Поскольку представления внутренней формы опосредствуют понимание, их можно, по мнению Марти (Symb. prag. S. 112), сравнить с описательными определениями. Последние не указывают прямо значения определяемого имени, а только вызывают некоторые вспомогательные представления, ведущие к нему. Описательное определение то называет proprium 24 данного понятия, то его род, то его вид, указывает примеры, аналогии или контрасты и т. д. Точно так же внутренняя форма может выбрать любую черту, которая и послужит нам нужной ассоциативной связью. Однако “признак”, который подчеркивается во внутренней форме — не тот, который сам по себе привлекает наше внимание; достаточно, если он при данных условиях или практически служит нужной цели. Все же признак, который важен сам по себе и может вызывать продолжительное впечатление, при прочих равных условиях, может считаться особенно пригодным для того, чтобы служить внутренней формой. Таково средство в выборе внутренней формы и описательного определения. Различие их в том, что описательное определение совершает свой выбор рефлексивно и обдуманно, а выбор внутренней формы — не намерен и беспланен.

Это сопоставление весьма поучительно. Оно основано на том, что описательное определение также служит цели понимания, и, следовательно, этот второй признак, выходит, также недостаточен для определения внутренней формы языка. На этот раз отличительным признаком ее является как раз то, что, как мы видели у М. же, объясняет наличность внутренней формы языка — беспланность его возникновения. Я отмечал уже условность этой “беспланности”, должен подчеркнуть это и теперь: “при прочих равных обстоятельствах”, признает М., мы отдадим предпочтение определенному признаку. В то же время, если следовать М., то трудно признать в его изображении описательного определения строгую планомерность. Какова бы последняя ни была, очевидно, что как логический прием она уже не отличается принципиально от других логических приемов, и в первую очередь от определения ™k gšnouj ka€ diaforîn 25. Странно думать, будто такое определение, в отличие от описательного, дает нам “прямо значение определяемого имени”. Скорее уж можно сказать, что здесь мы также имеем дело с некоторым типом sui generis фигуральной речи, а именно речи терминологической.
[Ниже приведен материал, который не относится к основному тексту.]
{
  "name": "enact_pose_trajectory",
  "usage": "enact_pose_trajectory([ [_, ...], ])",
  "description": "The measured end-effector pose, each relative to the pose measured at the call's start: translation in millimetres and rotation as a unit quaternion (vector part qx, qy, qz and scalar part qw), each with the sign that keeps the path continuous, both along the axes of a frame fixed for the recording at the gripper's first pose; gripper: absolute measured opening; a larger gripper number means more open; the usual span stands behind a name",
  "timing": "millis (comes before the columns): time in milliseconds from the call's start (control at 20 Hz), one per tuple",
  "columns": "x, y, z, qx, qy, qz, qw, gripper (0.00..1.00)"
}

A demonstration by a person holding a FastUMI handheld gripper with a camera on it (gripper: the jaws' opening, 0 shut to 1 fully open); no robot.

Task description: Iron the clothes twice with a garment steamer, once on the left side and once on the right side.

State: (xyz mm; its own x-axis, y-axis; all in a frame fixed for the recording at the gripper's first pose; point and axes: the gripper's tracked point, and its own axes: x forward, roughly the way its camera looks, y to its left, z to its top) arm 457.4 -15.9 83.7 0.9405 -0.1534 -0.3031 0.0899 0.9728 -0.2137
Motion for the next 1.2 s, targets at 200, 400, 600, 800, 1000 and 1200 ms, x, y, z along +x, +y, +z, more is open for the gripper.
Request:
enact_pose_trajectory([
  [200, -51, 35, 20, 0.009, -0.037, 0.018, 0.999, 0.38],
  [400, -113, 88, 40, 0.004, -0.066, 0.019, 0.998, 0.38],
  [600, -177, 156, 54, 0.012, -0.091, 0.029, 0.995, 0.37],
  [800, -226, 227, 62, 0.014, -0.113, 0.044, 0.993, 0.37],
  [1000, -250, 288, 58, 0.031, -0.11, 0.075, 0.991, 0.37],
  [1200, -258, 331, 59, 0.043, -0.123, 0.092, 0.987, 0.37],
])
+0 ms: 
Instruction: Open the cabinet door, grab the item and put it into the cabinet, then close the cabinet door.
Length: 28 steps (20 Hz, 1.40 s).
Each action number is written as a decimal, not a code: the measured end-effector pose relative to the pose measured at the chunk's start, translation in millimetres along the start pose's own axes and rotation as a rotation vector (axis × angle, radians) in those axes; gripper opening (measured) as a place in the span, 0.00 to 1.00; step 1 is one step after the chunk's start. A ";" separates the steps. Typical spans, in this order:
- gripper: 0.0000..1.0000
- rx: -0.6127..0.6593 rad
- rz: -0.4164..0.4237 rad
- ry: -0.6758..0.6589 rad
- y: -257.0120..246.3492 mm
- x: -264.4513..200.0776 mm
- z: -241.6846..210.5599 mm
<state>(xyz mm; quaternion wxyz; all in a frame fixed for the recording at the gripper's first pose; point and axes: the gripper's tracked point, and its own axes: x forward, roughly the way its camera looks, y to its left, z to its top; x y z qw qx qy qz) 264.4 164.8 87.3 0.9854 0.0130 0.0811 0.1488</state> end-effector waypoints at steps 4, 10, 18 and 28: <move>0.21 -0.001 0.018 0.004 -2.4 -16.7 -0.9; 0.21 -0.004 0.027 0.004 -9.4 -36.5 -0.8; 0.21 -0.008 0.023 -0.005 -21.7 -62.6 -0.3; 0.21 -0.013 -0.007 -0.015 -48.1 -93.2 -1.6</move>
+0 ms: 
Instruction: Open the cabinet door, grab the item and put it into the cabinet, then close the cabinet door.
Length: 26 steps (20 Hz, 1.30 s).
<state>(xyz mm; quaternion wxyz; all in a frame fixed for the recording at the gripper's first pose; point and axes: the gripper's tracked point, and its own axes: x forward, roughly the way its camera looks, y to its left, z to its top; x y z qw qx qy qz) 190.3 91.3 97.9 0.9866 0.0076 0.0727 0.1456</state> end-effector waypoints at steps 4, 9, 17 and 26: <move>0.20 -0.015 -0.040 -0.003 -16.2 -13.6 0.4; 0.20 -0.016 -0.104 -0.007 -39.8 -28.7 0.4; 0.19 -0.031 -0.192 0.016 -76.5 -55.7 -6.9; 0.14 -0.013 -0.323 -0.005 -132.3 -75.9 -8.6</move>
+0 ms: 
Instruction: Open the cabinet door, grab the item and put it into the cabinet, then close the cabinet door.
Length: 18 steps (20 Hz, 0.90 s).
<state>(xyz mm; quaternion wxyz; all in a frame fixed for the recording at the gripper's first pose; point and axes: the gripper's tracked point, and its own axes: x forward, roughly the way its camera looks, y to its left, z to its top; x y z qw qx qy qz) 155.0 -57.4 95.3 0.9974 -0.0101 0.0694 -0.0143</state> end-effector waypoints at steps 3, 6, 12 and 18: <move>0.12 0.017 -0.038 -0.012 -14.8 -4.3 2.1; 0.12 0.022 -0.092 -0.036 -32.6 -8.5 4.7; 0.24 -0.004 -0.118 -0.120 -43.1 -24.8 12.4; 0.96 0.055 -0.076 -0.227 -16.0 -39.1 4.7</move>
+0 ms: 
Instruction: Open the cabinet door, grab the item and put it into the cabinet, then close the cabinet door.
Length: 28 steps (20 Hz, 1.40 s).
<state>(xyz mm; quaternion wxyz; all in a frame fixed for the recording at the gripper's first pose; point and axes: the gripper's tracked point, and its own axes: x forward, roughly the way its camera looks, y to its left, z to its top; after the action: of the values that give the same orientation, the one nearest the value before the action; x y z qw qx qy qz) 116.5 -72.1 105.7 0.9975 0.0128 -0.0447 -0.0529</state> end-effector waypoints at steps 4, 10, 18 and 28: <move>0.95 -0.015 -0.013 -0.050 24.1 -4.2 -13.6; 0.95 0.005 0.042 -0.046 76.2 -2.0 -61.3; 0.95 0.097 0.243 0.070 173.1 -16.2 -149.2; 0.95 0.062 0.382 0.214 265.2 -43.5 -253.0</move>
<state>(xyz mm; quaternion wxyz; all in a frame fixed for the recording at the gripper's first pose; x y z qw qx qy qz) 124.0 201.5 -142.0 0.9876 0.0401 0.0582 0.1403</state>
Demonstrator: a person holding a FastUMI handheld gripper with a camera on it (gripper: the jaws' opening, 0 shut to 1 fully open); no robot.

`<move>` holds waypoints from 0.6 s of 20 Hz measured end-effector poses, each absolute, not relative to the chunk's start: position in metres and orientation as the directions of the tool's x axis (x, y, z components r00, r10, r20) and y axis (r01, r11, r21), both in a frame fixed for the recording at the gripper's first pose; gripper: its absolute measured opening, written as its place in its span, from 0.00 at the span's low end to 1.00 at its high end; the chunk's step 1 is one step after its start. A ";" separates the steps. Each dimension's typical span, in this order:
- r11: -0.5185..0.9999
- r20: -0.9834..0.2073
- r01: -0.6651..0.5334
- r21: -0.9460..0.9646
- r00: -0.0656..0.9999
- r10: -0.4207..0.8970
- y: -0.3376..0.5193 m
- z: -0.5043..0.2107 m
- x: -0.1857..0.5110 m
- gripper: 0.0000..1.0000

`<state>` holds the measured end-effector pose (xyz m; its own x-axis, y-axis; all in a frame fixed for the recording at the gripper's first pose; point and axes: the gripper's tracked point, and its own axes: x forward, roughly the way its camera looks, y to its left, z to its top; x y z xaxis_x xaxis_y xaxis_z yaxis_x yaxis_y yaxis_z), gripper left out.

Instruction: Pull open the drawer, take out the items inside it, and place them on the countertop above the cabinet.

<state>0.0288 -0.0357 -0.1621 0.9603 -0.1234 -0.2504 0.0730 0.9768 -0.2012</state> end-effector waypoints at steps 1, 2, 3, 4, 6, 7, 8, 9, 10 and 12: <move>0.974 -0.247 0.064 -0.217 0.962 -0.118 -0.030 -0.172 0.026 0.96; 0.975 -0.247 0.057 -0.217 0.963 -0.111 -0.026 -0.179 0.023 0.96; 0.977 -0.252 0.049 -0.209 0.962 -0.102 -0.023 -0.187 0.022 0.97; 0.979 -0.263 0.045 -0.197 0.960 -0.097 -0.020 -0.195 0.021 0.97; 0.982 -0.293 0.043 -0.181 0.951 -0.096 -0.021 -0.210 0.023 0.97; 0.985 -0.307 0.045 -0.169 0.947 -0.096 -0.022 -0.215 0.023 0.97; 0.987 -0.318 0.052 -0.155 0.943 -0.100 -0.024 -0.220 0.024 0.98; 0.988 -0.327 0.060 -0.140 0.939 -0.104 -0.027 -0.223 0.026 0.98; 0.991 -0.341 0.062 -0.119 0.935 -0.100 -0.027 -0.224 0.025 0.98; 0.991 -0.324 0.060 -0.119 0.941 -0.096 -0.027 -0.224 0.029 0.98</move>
М. сопоставляет, между прочим, с описательными определениями некоторые ботанические термины, обозначающие в ботанической номенклатуре infimae spezies 26, — как Viola palustris, Ulex Europaeus, Narcissus poeticus etc. И вот, в то время как термины “ланцетовидный”, “овальный”, “стреловидный” и пр. прямо указывают на соответствующее значение, какое-нибудь palustris или poeticus этой роли вовсе не играют. Я думаю, что каково бы ни было происхождение этих групп терминов, — что для нас вопрос, не имеющий значения, — они одинаково — образы: “стреловидный” как эпитет листа — такой же троп, как и “palustris”, а с другой стороны, оба они могут служить примерами научной терминологии. То, что действительно отличает последнюю от первых, не в “планомерности” самой по себе — и планомерность бывает разной: логической, но и стилистической и эстетической, — а в особого рода планомерности, т. е. в особого рода формообразовании. Термин только потому и термин, что он implicite носит в себе предикативность, он сам — призванный предикат *. Это сознание нами предикативности термина само выражается в форме суждения, как бы сопровождающего наше научное мышление; “это — термин!” — “есть логическая форма слова как термина”. Подобно тому, как грамматическое сознание всегда наготове особо запечатлеть наличность грамматической формы — “это — имя, дательный падеж и пр.”, — так и логическое сознание всегда наготове со своими формами. In actu 27 мы не можем обойтись без тех и других форм, хотя, разумеется, грамматические формы эмпиричны, а логические — идеальны.